Apa yang ada di benak anda dengan orang yang menjadikan kucing sebagai santapan? Sebagian besar dari kita mungkin akan langsung menghujat serta melabeli mereka aneh, kejam, dan tidak manusiawi. Di Indonesia, pemakan kucing banyak dijumpai di beberapa daerah di Sulawesi. Bagi mereka mengonsumsi kucing adalah hal biasa. Mereka mengonsumsi kucing layaknya kita menyantap ayam, bisa dalam bentuk sate, rica-rica, maupun olahan masakan lain. Di Asia Tenggara, konsumsi kucing juga menjadi hal lumrah di negara Vietnam.

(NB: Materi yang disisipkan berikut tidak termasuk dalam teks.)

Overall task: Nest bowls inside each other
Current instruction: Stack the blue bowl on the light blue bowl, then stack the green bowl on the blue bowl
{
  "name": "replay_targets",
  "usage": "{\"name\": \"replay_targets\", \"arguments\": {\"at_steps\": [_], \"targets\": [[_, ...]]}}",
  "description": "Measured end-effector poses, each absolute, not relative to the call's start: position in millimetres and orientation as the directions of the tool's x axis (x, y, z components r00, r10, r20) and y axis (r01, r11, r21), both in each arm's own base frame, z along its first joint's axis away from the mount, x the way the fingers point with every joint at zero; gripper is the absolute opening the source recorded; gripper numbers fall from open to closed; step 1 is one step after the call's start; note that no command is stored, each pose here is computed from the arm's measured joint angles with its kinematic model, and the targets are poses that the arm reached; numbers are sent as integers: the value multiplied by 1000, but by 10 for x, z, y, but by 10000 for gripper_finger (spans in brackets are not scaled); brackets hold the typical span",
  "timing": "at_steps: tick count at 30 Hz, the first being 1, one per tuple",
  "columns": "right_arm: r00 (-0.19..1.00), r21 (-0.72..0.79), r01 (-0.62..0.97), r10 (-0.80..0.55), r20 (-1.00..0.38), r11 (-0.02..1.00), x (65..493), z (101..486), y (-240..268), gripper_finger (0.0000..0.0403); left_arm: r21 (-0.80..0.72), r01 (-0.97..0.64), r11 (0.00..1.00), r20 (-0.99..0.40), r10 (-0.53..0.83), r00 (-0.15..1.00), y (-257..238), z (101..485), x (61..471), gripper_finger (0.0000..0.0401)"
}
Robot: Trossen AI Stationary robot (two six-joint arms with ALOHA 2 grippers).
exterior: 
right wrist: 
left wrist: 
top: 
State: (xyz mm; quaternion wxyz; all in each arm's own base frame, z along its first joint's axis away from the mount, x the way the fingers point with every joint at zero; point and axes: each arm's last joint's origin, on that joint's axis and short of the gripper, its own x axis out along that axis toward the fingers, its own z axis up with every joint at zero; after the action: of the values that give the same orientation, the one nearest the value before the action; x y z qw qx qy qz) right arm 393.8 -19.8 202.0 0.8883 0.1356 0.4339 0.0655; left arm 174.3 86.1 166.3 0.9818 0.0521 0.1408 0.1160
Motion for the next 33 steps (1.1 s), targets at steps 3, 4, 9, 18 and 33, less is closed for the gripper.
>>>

Biadab, mungkin satu kata yang akan terlintas dari kita untuk mereka. Sayangnya, anggapan biadab bagi pemakan kucing tersebut datang dari seorang pemakan daging seperti saya ini hehehe~
Intinya, apa sih yang membuat kucing ini pantas diperlakukan berbeda dari hewan lain sampai kita berhak melarang orang lain untuk tidak mengkonsumsi hewan menggemaskan ini, selain dari kepercayaan agama tertentu maupun sentimen kedekatan kucing dengan manusia? Jadi kita sebagai pemakan daging non-kucing punya alasan kuat untuk menentang dan melarang para pemakan kucing itu. Hajar gan!
Jika mengacu pada kepercayaan agama, mungkin semua hewan yang ada di bumi akan dilarang dikonsumsi karena setiap agama mungkin mempunyai aturan yang berbeda-beda mengenai pelarangan konsumsi hewan tertentu. Dan jadilah semua orang menjadi vegan, hiyaa!
Islam misalnya, yang mempunyai aturan khusus untuk tidak memakan hewan tertentu. Babi, anjing, dan kucing merupakan contoh hewan yang dilarang untuk dikomsumsi. Untuk kucing, memang hewan ini termasuk yang diistimewakan karena merupakan hewan kesayangan Nabi Muhammad.
Hindu beda lagi, mereka mempunyai kepercayaan bahwa sapi merupakan entitas suci yang musti dihormati. Sebagai entitas suci, mustahil dong mereka menjadikan sapi sebagai santapan. Untungnya, umat Hindu tidak memaksa orang non-Hindu untuk tidak memakan sapi. Jadi saya masih bisa menikmati Bakso Pak Min dengan tenang tanpa dipersekusi, hehe~
Itu baru Islam dan Hindu, belum lagi 4000 lebih agama atau aliran kepercayaan lain yang mungkin mempunyai aturan mereka sendiri mengenai pelarangan konsumsi hewan tertentu. Jadi kita tidak bisa menghakimi mereka karena memakan hewan tertentu dengan alasan agama dong, kan kepercayaan yang kita yakini belum tentu diyakini semua orang.
Bila mengacu pada kedekatan kucing dengan manusia, bukankah setiap orang mempunyai perspektif masing-masing mengenai kedekatannya dengan spesies lain? Jika kita menganggap kucing sebagai hewan peliharaan yang harus dijadikan teman, belum tentu orang lain berpikiran sama.
Mungkin saja di belahan dunia lain ada orang yang menganggap ikan bandeng sebagai sahabat sehidup semati yang tidak mungkin untuk dimakan, apakah kita juga harus mempunyai anggapan sama dengan orang tersebut? Kalau saya sih ogah, saya tetap akan makan bandeng goreng di warung Mbok Dharmi langganan saya. Yang terpenting, saya tidak memakan bandeng peliharaan orang lain yang sudah dianggap sahabat sehidup semati itu.
Satu hal lagi yang menambah ketidakberhakan kita untuk melarang pemakan kucing adalah fakta bahwa hewan tersebut bukan termasuk spesies langka yang terancam punah. Selama Mbok Dharmi masih melindungi bandeng gorengnya dengan keamanan berlapis (baca: tudung saji) itu artinya populasi kucing masih aman dari ancaman kepunahan. Andai kucing merupakan spesies yang terancam punah, jelas kita mempunyai alasan yang sangat kuat untuk menentang kaum pemakan kucing itu.
"Bayangkan, andai kucing punah siapa yang akan mengontrol populasi ikan bandeng di dunia? Memang, manusia selama ini menjadi salah satu yang berperan mengontrol populasi ikan bandeng, namun tanpa adanya bantuan kucing mungkin saja terjadi ledakan populasi pada spesies ikan bandeng suatu hari nanti. Yang menakutkan, bukan tidak mungkin spesies ikan bandeng yang overpopulasi tersebut akan berevolusi dan menguasai pemerintahan dunia bila umat kucing lenyap tak berbekas. New World Order yang kita takutkan selama ini akhirnya menjadi kenyataan."